KMeans labels_
时间: 2024-05-09 08:20:05 浏览: 9
KMeans labels_ attribute is an array that contains the cluster labels for each data point in the dataset after clustering. The labels represent the cluster assignment for each observation based on the centroid that is closest to it. The labels are integers ranging from 0 to n_clusters-1, where n_clusters is the number of clusters specified by the user.
For example, if we have a dataset with 100 data points and we perform KMeans clustering with k=5 clusters, the labels_ attribute will be an array of shape (100,) containing integers 0, 1, 2, 3, or 4 indicating the cluster assignment for each data point.

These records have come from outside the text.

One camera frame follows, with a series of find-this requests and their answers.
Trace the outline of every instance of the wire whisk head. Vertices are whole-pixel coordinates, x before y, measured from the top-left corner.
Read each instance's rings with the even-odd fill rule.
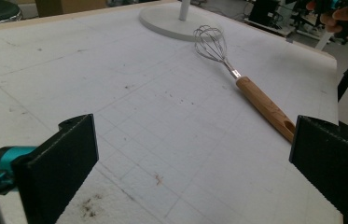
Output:
[[[202,25],[193,34],[197,53],[220,63],[226,61],[226,40],[219,29]]]

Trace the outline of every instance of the table surface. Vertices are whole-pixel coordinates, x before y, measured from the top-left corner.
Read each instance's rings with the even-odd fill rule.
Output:
[[[100,159],[58,223],[340,223],[290,144],[193,44],[138,20],[155,2],[0,25],[0,147],[37,146],[93,113]],[[338,122],[336,61],[195,7],[231,64],[296,121]],[[18,193],[7,223],[26,223]]]

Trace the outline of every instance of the smudge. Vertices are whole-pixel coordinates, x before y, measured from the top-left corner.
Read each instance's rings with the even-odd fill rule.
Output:
[[[81,211],[82,217],[83,218],[97,217],[98,214],[100,214],[100,212],[103,211],[101,207],[96,204],[97,201],[101,199],[103,199],[102,194],[94,194],[92,197],[84,201],[80,205],[80,211]]]
[[[154,177],[156,178],[157,180],[157,186],[162,184],[162,179],[164,178],[164,176],[159,176],[159,174],[155,174]]]
[[[129,89],[131,89],[132,87],[134,87],[135,85],[127,85],[127,86],[125,86],[124,88],[125,89],[127,89],[127,90],[129,90]]]

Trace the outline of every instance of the lamp base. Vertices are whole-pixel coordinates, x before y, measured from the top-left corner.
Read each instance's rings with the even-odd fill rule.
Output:
[[[139,19],[145,27],[160,35],[185,41],[196,41],[193,32],[202,25],[222,30],[216,21],[206,16],[189,12],[187,19],[181,21],[179,13],[178,7],[146,7],[139,14]]]

You can access the labels_ attribute of a KMeans object by calling the attribute after fitting the model to the data. For instance:
```
from sklearn.cluster import KMeans
import numpy as np
# generate random data
X = np.random.rand(100, 2)
# instantiate KMeans model
kmeans = KMeans(n_clusters=5)
# fit model to data and obtain labels
kmeans.fit(X)
labels = kmeans.labels_
print(labels)
```
Output:
```
[2 3 3 3 3 2 3 1 1 2 2 4 4 4 4 4 4 4 4 4 4 4 4 4 4 4 4 4 4 4 4 4 4 2 2 2 2
2 2 2 2 2 2 2 2 2 2 2 2 2 2 2 0 0 0 0 0 0 0 0 0 0 0 0 0 0 0 0 0 0 0 0 0 0
0 0 0 0 0 0 0 0 0 0 0 0 1 1 1 1 1 1 1 1 1 1 1 1 1 1 1 1 1 1 1 1 1 1 1 1 1]
```
In the example above, we generate random data of shape (100, 2), instantiate a KMeans model with 5 clusters, fit the model to the data and obtain the cluster labels using the labels_ attribute.